#### Exercise requirements:
Establish how many lines below contain the string "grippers". Respond with that number alone.

-------- Records shown

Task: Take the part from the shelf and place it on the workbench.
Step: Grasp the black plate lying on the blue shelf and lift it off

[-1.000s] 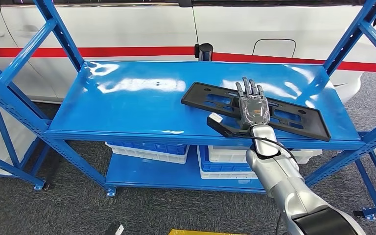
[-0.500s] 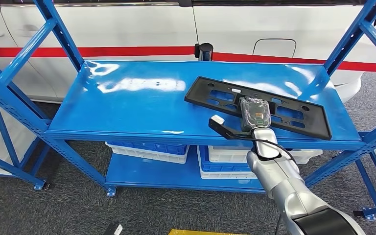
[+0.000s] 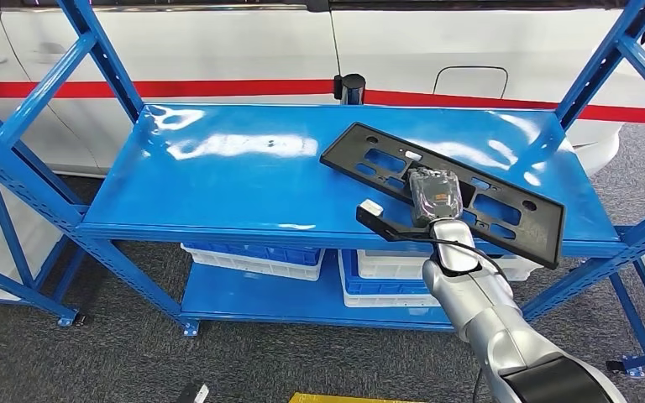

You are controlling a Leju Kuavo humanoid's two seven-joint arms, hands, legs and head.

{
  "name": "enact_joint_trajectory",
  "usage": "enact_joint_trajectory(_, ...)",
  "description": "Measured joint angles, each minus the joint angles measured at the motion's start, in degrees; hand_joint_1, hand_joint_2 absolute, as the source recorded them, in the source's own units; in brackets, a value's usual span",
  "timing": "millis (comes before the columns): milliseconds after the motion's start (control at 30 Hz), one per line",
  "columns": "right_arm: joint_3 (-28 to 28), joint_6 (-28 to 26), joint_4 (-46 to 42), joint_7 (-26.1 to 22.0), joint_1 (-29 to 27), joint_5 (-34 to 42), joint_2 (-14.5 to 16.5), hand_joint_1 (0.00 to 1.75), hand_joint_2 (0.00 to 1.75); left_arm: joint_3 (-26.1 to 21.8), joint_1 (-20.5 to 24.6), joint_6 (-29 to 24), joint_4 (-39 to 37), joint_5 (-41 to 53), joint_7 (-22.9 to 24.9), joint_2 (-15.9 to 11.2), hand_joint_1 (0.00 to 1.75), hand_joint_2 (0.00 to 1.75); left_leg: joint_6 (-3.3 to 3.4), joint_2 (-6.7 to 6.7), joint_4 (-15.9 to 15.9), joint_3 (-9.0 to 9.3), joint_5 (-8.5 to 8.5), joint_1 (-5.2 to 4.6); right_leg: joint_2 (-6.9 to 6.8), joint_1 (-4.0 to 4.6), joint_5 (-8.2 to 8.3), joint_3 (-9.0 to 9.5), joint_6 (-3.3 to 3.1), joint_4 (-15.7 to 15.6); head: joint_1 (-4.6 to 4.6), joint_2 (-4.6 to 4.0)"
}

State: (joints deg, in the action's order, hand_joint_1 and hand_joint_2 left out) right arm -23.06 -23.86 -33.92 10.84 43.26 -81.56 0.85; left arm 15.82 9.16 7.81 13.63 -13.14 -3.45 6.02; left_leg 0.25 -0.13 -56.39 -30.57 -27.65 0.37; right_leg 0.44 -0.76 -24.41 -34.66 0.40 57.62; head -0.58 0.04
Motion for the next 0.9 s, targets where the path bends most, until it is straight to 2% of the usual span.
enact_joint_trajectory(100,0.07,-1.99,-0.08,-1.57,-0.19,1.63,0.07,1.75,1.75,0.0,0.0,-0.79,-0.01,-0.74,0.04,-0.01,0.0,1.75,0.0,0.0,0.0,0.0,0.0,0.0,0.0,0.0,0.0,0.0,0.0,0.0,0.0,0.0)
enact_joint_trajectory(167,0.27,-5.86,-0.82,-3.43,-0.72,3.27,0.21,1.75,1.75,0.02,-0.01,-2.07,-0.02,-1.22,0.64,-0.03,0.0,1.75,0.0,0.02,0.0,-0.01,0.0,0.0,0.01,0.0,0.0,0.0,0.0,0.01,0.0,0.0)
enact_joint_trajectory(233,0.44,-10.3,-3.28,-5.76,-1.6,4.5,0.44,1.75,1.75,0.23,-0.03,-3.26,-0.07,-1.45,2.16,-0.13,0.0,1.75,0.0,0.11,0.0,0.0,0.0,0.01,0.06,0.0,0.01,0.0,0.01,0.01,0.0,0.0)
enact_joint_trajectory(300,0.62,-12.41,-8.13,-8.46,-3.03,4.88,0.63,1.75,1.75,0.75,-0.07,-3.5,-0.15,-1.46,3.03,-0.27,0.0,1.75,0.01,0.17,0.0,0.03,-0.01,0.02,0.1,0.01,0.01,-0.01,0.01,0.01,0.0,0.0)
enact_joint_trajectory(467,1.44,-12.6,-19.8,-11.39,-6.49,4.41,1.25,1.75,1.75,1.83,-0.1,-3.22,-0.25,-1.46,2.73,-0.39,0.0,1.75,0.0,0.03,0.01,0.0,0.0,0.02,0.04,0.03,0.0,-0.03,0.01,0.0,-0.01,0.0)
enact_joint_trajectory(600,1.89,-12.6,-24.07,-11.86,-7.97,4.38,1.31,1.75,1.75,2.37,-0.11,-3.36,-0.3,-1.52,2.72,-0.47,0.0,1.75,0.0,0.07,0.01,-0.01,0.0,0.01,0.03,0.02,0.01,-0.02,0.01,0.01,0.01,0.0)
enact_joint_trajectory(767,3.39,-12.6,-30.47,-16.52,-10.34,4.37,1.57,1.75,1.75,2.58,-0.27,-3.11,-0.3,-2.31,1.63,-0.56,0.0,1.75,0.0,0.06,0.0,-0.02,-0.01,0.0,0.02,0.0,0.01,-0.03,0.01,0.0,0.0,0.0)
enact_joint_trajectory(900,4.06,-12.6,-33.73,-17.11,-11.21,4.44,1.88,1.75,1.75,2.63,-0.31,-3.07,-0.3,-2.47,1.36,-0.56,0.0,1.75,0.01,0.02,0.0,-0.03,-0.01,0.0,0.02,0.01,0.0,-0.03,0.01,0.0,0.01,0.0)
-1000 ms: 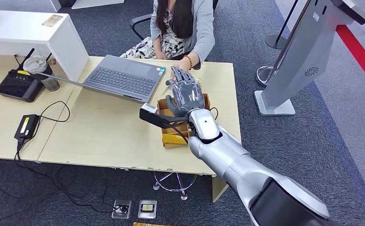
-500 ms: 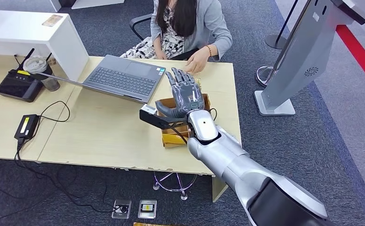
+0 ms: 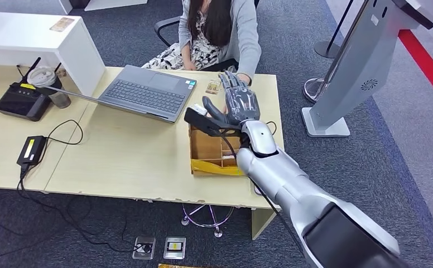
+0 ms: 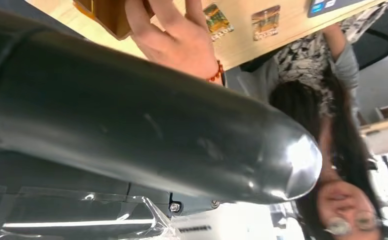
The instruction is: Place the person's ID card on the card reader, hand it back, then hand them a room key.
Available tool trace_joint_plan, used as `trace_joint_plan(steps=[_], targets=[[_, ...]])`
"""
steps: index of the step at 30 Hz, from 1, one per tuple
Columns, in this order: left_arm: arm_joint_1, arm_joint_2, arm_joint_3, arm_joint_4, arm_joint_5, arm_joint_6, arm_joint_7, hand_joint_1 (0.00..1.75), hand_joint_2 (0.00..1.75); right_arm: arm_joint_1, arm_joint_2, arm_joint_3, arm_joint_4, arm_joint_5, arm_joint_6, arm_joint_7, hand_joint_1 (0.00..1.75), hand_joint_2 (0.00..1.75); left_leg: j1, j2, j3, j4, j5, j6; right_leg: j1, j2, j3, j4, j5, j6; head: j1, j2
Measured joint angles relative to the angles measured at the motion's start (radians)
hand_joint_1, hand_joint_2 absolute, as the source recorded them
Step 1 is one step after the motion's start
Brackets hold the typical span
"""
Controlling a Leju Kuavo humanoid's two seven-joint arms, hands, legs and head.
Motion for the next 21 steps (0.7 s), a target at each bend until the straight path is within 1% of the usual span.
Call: trace_joint_plan(steps=[4, 8, 12, 17, 21], targets=[[0.001, 0.000, 0.000, 0.000, 0.012, 0.002, 0.000, 0.00, 0.00, -0.008, -0.034, -0.068, 0.008, -0.067, 0.029, -0.004, 0.00, 0.00, 0.000, 0.000, 0.000, 0.000, 0.000, 0.000, 0.000, 0.000, 0.000, 0.000, 0.000, 0.000, 0.000, 0.000], [0.001, 0.000, 0.000, 0.000, 0.022, 0.008, 0.000, 0.00, 0.00, -0.013, -0.068, -0.129, 0.020, -0.107, 0.050, 0.016, 0.00, 0.00, 0.000, 0.000, 0.000, 0.000, 0.000, 0.000, 0.000, 0.000, 0.000, 0.000, 0.000, 0.000, 0.000, 0.000], [0.001, 0.000, 0.000, -0.002, 0.032, 0.012, 0.000, 0.00, 0.00, -0.016, -0.109, -0.179, 0.033, -0.122, 0.064, 0.065, 0.00, 0.00, 0.000, 0.000, 0.000, 0.000, 0.000, 0.000, 0.000, 0.000, 0.000, 0.000, 0.000, 0.000, 0.000, 0.000], [0.002, 0.000, 0.000, -0.002, 0.045, 0.012, -0.002, 0.00, 0.00, -0.017, -0.171, -0.196, 0.050, -0.026, 0.058, 0.144, 0.00, 0.00, 0.000, 0.000, 0.000, 0.000, 0.000, 0.000, 0.000, 0.000, 0.000, 0.000, 0.000, 0.000, 0.000, 0.000], [0.002, 0.000, 0.000, -0.002, 0.054, 0.011, -0.007, 0.00, 0.00, -0.016, -0.223, -0.205, 0.059, -0.060, 0.071, 0.201, 0.00, 0.00, 0.000, 0.000, 0.000, 0.001, 0.000, 0.000, 0.000, -0.001, 0.000, -0.001, 0.000, 0.000, 0.000, 0.000]])
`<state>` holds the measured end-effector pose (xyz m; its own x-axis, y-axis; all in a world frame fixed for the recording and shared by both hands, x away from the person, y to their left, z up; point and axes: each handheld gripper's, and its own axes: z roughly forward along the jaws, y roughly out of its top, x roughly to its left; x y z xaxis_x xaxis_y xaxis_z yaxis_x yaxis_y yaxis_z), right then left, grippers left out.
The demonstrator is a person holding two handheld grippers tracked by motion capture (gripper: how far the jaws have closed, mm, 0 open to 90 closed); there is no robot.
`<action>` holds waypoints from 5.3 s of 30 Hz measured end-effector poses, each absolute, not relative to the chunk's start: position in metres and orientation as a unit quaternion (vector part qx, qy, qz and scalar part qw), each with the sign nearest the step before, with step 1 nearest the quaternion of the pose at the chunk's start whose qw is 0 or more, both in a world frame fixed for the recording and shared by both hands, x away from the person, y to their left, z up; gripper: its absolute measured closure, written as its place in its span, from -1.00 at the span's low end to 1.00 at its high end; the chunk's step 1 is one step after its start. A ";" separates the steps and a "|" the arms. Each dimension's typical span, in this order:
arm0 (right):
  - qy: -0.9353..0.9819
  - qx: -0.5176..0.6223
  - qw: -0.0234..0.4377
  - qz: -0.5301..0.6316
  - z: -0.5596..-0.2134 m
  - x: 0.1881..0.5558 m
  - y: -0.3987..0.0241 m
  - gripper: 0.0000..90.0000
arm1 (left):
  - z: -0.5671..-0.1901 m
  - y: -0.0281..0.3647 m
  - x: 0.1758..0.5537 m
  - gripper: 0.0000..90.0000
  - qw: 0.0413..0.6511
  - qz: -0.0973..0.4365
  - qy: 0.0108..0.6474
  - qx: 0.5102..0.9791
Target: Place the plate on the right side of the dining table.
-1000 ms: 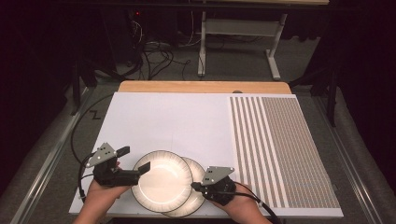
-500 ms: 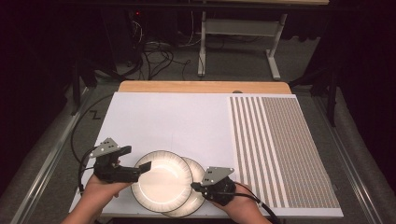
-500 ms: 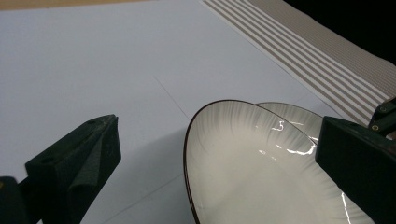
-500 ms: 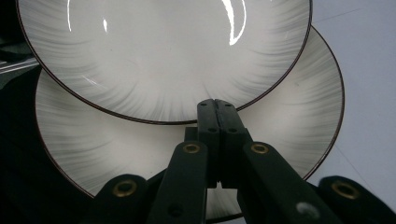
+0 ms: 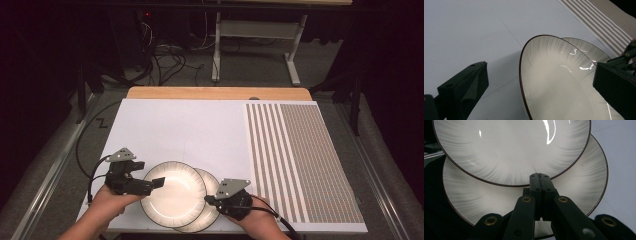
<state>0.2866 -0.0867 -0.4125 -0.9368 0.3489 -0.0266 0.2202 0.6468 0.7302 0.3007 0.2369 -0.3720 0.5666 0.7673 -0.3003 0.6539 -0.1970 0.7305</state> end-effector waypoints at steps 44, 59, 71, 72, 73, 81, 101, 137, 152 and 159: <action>0.905 0.154 0.089 0.387 -0.412 0.284 -0.085 1.00 | -0.388 0.253 0.306 -0.98 0.405 -0.070 0.531 0.741; 0.904 0.156 0.089 0.387 -0.411 0.284 -0.085 1.00 | -0.399 0.252 0.305 -0.96 0.383 -0.136 0.543 0.735; 0.906 0.153 0.092 0.384 -0.412 0.285 -0.085 1.00 | -0.407 0.244 0.306 -0.51 0.390 -0.165 0.573 0.701; 0.906 0.153 0.092 0.384 -0.412 0.285 -0.085 1.00 | -0.408 0.244 0.306 -0.51 0.394 -0.169 0.577 0.696; 0.906 0.153 0.092 0.384 -0.412 0.285 -0.085 1.00 | -0.408 0.245 0.306 -0.46 0.395 -0.174 0.574 0.696; 0.906 0.153 0.093 0.384 -0.412 0.285 -0.085 1.00 | -0.410 0.252 0.309 0.00 0.379 -0.205 0.545 0.719; 0.906 0.154 0.091 0.384 -0.412 0.286 -0.085 1.00 | -0.410 0.250 0.310 0.47 0.376 -0.211 0.547 0.718; 0.893 0.170 0.101 0.405 -0.405 0.288 -0.097 1.00 | -0.409 0.255 0.306 0.61 0.415 -0.196 0.539 0.706; 0.874 0.201 0.115 0.427 -0.398 0.292 -0.112 0.75 | -0.404 0.258 0.303 0.67 0.454 -0.162 0.523 0.703; 0.858 0.230 0.135 0.438 -0.395 0.294 -0.128 0.54 | -0.403 0.262 0.301 0.69 0.477 -0.139 0.514 0.699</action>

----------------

#### Your solution:
2